In 1999 Joji started working with the London Metropolitan Orchestra and produced the album The Gate (released on Real World). Their subsequent collaboration lasted into 2000s and he toured in Japan with them several times.

The Tohoku earthquake and tsunami which hit northern Japan in March 2011 inspired Joji to create Beyond the Requiem, supporting concerts based on his arrangements of Tohoku folk songs. The CD album Japanese Folk Songs II was released in 2013.

Joji continues to write and arrange music producing solo albums, collaborating with international musicians and touring with Beyond the Requiem. He was awarded the Ambassador’s Commendation Award by the Japanese Embassy in UK (2003) in recognition of his musical contribution to the world throughout his 30 year career and in 2007,  Newsweek voted Joji in ‘Top 100 Japanese Respected in the World’.

“Hirota draws from both his cultural traditions and his classical training to come up with a sound that is full of nuances, giving it an intangible quality that is hard to define. There is naturally a spiritual and meditative quality to music that is played on the shakuhachi flute, but the violins, viola, and cello on The Gate give it a different flair.” Dirty Linen (Baltimore, USA)
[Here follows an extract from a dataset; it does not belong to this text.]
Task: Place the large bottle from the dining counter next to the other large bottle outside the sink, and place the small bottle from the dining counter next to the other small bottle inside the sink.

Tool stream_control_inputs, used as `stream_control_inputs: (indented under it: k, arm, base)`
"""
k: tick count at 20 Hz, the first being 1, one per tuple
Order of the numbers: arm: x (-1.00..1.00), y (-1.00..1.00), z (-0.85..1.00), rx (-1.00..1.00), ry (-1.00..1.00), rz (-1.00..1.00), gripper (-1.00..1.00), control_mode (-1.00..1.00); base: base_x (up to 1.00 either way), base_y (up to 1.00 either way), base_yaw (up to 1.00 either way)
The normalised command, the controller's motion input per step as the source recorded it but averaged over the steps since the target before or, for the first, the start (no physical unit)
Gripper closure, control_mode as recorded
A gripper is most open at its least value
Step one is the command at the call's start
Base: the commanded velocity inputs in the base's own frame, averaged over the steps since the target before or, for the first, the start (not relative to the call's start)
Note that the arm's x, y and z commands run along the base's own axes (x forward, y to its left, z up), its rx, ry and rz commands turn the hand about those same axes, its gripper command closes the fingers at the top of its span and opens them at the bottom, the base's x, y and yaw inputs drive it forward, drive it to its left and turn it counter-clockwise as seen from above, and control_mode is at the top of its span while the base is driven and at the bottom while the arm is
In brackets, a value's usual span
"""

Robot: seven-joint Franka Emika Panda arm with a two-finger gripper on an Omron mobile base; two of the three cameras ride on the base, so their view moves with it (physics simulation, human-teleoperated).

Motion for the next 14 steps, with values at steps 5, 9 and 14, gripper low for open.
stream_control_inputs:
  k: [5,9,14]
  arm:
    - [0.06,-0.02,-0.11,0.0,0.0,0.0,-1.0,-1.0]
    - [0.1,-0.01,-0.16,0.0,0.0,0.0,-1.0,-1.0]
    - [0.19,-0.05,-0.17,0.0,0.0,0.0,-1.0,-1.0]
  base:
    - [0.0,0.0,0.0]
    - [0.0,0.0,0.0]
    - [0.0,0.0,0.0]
“This sensational release… fairly swoons with serenity. Hirota certainly knows how to play, arrange and produce Japanese music for the Western ear! Four of the nine tracks are traditional Japanese songs arranged by the artist; by using a Western-style string quintet with his shakuhachi and Japanese vocals, a strikingly sensitive artistic synthesis is achieved that presents these four in a way that is surely satisfying to both cultures. The wind chimes and vocals performed by an eight-year-old child in ‘Komori Uta’, a common Tokyo lullaby, create a mood that is tender beyond measure in any language. This album could not come more highly recommended.” Napra (USA)

“… a contemporary classical album of great depth and beauty.” Amazon.co.uk

Testimonial

“Thank you so very much for your performance at the launch of Sakagura last night. Your performance was extremely professional and a really special addition to the party. The guests absolutely loved it and I will be recommending you to others looking for a fantastic performance. Many thanks again from the Sakagura team.”